Japoński minister spraw zagranicznych Koichiro Gemba, który jest deputowanym z prefektury Fukushima, zapewnił, że poprze ten postulat.

"Domagamy się od dyrektora generalnego MAEA stałej obecności przedstawicieli tej międzynarodowej agencji" - przytacza jego wypowiedź japońska agencja Jiji.

Te deklaracje zbiegają się z misją 10 ekspertów MAEA, na czele której stoi James Lyons, odpowiedzialny za wydział bezpieczeństwa elektrowni atomowych w ramach agendy. Na prośbę japońskiego rządu inspektorzy zweryfikują rezultaty tzw. stress testów, mających na celu sprawdzenie odporności elektrowni na katastrofy naturalne. Eksperci udadzą się m.in. do elektrowni atomowej Ohi (prefektura Fukui).

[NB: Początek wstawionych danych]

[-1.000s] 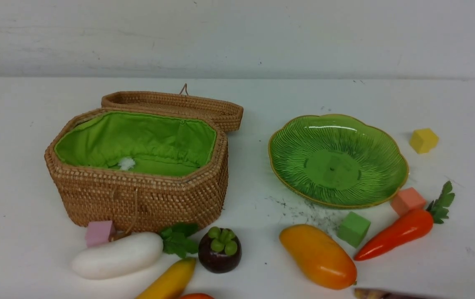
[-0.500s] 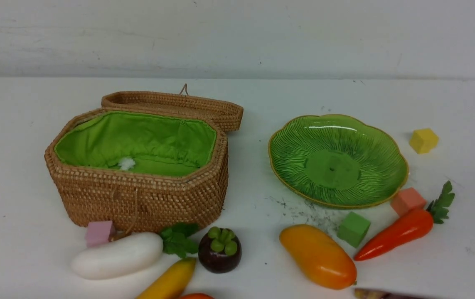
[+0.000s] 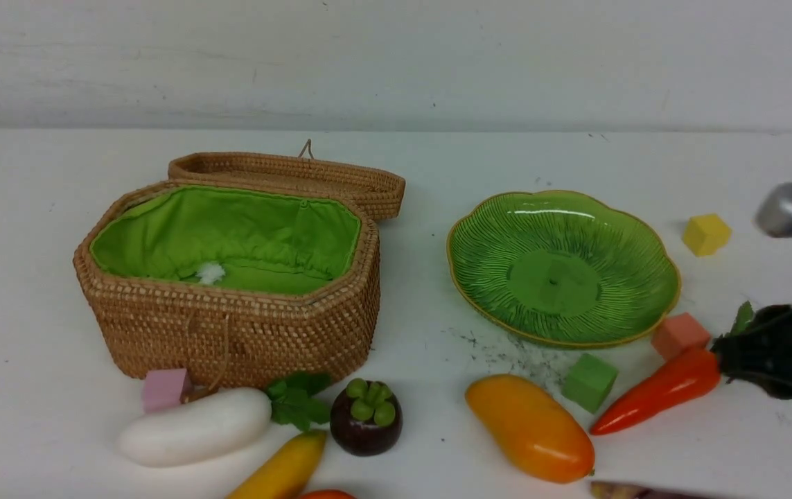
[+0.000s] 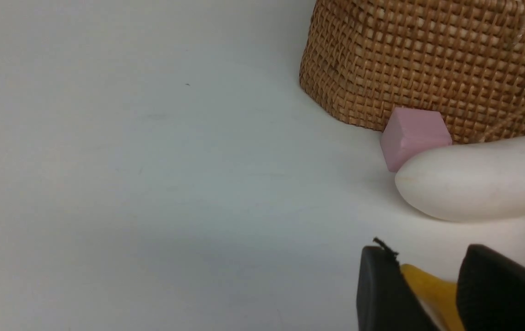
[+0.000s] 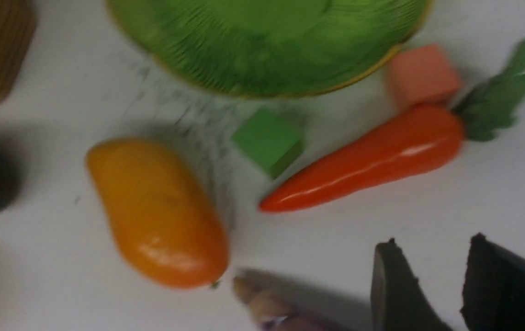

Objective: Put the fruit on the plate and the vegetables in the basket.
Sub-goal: Use the right arm to grab a mango and put it into the right plate, then grab a tomato with your right arm and place it on the plate on the right.

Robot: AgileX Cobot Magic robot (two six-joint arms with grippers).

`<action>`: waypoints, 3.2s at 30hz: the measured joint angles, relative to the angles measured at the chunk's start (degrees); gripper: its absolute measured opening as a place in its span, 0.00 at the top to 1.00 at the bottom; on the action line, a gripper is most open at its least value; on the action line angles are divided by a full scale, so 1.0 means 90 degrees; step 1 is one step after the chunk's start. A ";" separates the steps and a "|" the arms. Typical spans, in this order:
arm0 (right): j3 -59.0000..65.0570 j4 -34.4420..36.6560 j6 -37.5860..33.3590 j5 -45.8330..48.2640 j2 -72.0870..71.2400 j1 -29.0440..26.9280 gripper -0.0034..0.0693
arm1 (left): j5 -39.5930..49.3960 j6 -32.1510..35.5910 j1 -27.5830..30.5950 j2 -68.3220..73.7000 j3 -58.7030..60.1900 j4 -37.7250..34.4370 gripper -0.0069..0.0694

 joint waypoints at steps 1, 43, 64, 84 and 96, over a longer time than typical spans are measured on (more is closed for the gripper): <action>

Władze w Tokio wymagają takich testów od czasu katastrofy w elektrowni Fukushima I, gdzie w wyniku trzęsienia ziemi i tsunami nastąpiła awaria systemów chłodzenia. Po kataklizmie wśród Japończyków zdecydowanie spadło poparcie dla energii jądrowej.

Na 54 japońskie reaktory działa tylko pięć; pozostałe wyłączono w celu dokonania przeglądów bądź z innych powodów. Decyzja o ich ponownym uruchomieniu ma zależeć m.in. od rezultatów stress testów i aprobaty lokalnych władz.